● WHAT TO WORK ON: Restate the following data in its entirety, word for word and without images.

● SUPPLIED INFORMATION:

==*==

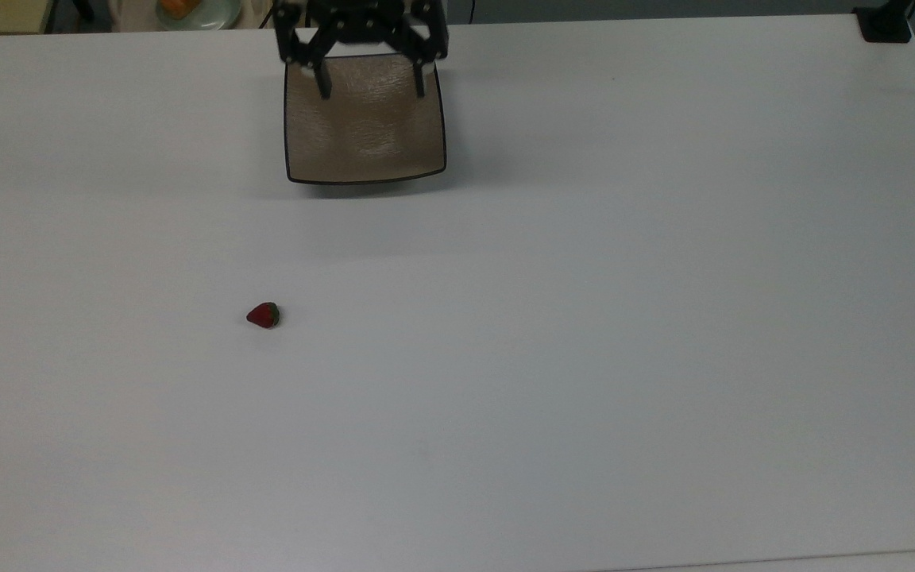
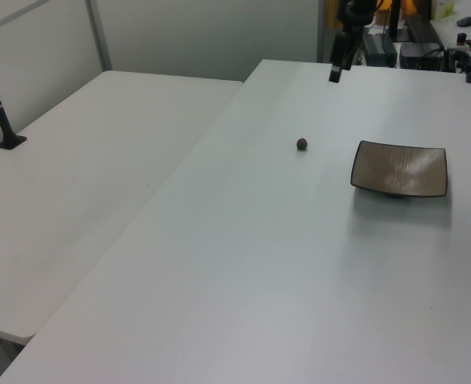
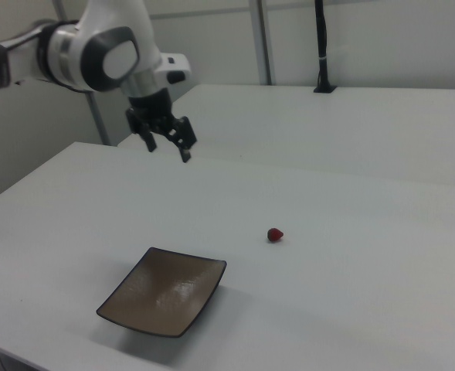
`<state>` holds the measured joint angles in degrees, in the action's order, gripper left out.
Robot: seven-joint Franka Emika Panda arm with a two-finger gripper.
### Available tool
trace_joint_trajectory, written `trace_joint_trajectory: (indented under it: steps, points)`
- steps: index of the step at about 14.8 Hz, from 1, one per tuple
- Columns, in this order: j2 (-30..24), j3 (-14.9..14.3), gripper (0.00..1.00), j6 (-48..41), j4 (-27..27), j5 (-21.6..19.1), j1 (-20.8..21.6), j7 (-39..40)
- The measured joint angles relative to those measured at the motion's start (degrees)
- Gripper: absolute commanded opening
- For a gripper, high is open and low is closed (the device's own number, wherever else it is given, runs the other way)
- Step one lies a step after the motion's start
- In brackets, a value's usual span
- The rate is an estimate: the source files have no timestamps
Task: Strawberries on a ceramic plate
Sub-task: 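Move the open gripper over the red strawberry and descend toward it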
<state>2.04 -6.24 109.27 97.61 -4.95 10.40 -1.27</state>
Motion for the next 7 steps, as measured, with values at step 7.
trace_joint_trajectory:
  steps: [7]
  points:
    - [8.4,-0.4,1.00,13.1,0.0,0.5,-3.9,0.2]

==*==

● SOLUTION FOR THIS TASK:
`<state>` holds the measured joint angles in degrees, in the action's order, gripper left out.
Robot: seven-joint Franka Emika Panda arm with a two-finger gripper.
### Available tool
trace_joint_trajectory, written `trace_joint_trajectory: (indented under it: steps, points)`
- steps: index of the step at about 14.8 Hz, from 1, one per tuple
- Columns, in this order: j2 (-30..24), j3 (-14.9..14.3), gripper (0.00..1.00), j6 (-48..41), j4 (-27..27), j5 (-21.6..19.1), j1 (-20.8..21.6), j7 (-39..40)
- The measured joint angles relative to those measured at the motion's start (degrees)
- Gripper: absolute commanded opening
- For a gripper, high is open and low is closed (the device's own number, wherever else it is given, runs the other way)
- Step one lies a step after the motion's start
- In brackets, a value's usual span
- The rate is an estimate: the source files have no timestamps
Task: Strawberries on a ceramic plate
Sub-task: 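Move the open gripper over the red strawberry and descend toward it
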<state>2.04 -6.24 109.27 97.61 -4.95 10.40 -1.27</state>
Motion for the next 7 steps, as measured, with values at step 7.
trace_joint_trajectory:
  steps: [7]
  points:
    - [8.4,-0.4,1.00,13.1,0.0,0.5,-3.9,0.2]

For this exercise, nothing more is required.